═════ Input records
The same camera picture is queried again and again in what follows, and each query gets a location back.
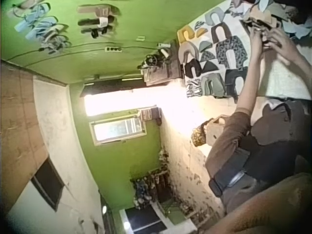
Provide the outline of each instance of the electric wire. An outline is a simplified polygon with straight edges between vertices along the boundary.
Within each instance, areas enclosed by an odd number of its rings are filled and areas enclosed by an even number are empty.
[[[144,46],[120,46],[120,48],[122,48],[122,49],[140,48],[140,49],[157,50],[157,48],[144,47]],[[47,61],[47,60],[56,59],[56,58],[60,58],[60,57],[64,57],[64,56],[75,55],[75,54],[81,54],[81,53],[88,53],[88,52],[95,52],[95,51],[102,51],[102,50],[105,50],[105,48],[94,49],[94,50],[84,50],[84,51],[71,52],[71,53],[68,53],[68,54],[63,54],[63,55],[58,55],[58,56],[54,56],[54,57],[50,57],[50,58],[41,59],[41,60],[39,60],[39,61],[29,63],[29,64],[25,65],[24,67],[29,67],[29,66],[32,66],[32,65],[37,64],[37,63],[40,63],[40,62],[44,62],[44,61]]]
[[[102,42],[91,42],[91,43],[84,43],[84,44],[78,44],[78,45],[72,45],[70,47],[66,47],[66,49],[69,49],[69,48],[76,48],[76,47],[80,47],[80,46],[85,46],[85,45],[93,45],[93,44],[115,44],[115,45],[118,45],[118,43],[116,42],[111,42],[111,41],[102,41]],[[34,53],[34,52],[39,52],[39,50],[32,50],[32,51],[28,51],[28,52],[25,52],[25,53],[22,53],[22,54],[18,54],[18,55],[15,55],[9,59],[7,59],[6,61],[10,61],[10,60],[13,60],[13,59],[16,59],[18,57],[21,57],[21,56],[24,56],[24,55],[27,55],[27,54],[31,54],[31,53]]]

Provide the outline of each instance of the brick wall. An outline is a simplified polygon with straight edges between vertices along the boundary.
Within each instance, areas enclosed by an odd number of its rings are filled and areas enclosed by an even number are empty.
[[[1,206],[6,214],[47,159],[33,75],[1,63]]]

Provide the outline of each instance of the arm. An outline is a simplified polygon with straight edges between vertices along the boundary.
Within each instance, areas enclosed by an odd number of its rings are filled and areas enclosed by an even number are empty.
[[[306,58],[300,54],[294,42],[280,29],[274,28],[267,33],[270,47],[290,62],[293,62],[304,73],[303,81],[309,90],[312,85],[312,66]]]
[[[254,29],[250,33],[251,58],[244,87],[239,95],[235,112],[244,112],[251,116],[257,97],[260,82],[260,63],[262,55],[261,34]]]

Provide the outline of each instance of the sleeve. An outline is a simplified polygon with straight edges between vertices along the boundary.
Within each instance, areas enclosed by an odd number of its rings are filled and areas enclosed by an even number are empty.
[[[206,169],[210,177],[214,177],[222,165],[232,156],[240,139],[250,130],[250,116],[243,112],[235,112],[225,123],[222,134],[212,146],[206,160]]]

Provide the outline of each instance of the power strip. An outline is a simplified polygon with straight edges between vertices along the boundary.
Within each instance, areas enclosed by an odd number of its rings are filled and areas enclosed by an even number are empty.
[[[117,53],[121,53],[122,52],[122,48],[118,47],[118,46],[106,46],[105,47],[105,52],[117,52]]]
══════════
> Directions:
Reproduce only the lines from the first line of the entries through the line containing "Provide the outline of each instance of the arm.", exactly and with both ends kept. Omit the pictures.

> The answer:
The same camera picture is queried again and again in what follows, and each query gets a location back.
Provide the outline of each instance of the electric wire. An outline is a simplified polygon with straight edges between vertices along the boundary.
Within each instance, areas enclosed by an odd number of its rings are filled and areas enclosed by an even number are empty.
[[[144,46],[120,46],[120,48],[122,48],[122,49],[140,48],[140,49],[157,50],[157,48],[144,47]],[[47,61],[47,60],[56,59],[56,58],[60,58],[60,57],[64,57],[64,56],[75,55],[75,54],[81,54],[81,53],[88,53],[88,52],[95,52],[95,51],[102,51],[102,50],[105,50],[105,48],[94,49],[94,50],[84,50],[84,51],[71,52],[71,53],[68,53],[68,54],[63,54],[63,55],[58,55],[58,56],[54,56],[54,57],[50,57],[50,58],[41,59],[41,60],[39,60],[39,61],[29,63],[29,64],[25,65],[24,67],[29,67],[29,66],[32,66],[32,65],[37,64],[37,63],[40,63],[40,62],[44,62],[44,61]]]
[[[102,42],[91,42],[91,43],[84,43],[84,44],[78,44],[78,45],[72,45],[70,47],[66,47],[66,49],[69,49],[69,48],[76,48],[76,47],[80,47],[80,46],[85,46],[85,45],[93,45],[93,44],[115,44],[115,45],[118,45],[118,43],[116,42],[111,42],[111,41],[102,41]],[[34,53],[34,52],[39,52],[39,50],[32,50],[32,51],[28,51],[28,52],[25,52],[25,53],[22,53],[22,54],[18,54],[18,55],[15,55],[9,59],[7,59],[6,61],[10,61],[10,60],[13,60],[13,59],[16,59],[18,57],[21,57],[21,56],[24,56],[24,55],[27,55],[27,54],[31,54],[31,53]]]

Provide the outline of each instance of the brick wall. An outline is a simplified polygon with straight edges between vertices along the boundary.
Within each instance, areas enclosed by an odd number of its rings are filled and areas enclosed by an even number are empty.
[[[1,206],[6,214],[47,159],[33,75],[1,63]]]

Provide the outline of each instance of the arm. An outline is a simplified polygon with straight edges between vertices along the boundary.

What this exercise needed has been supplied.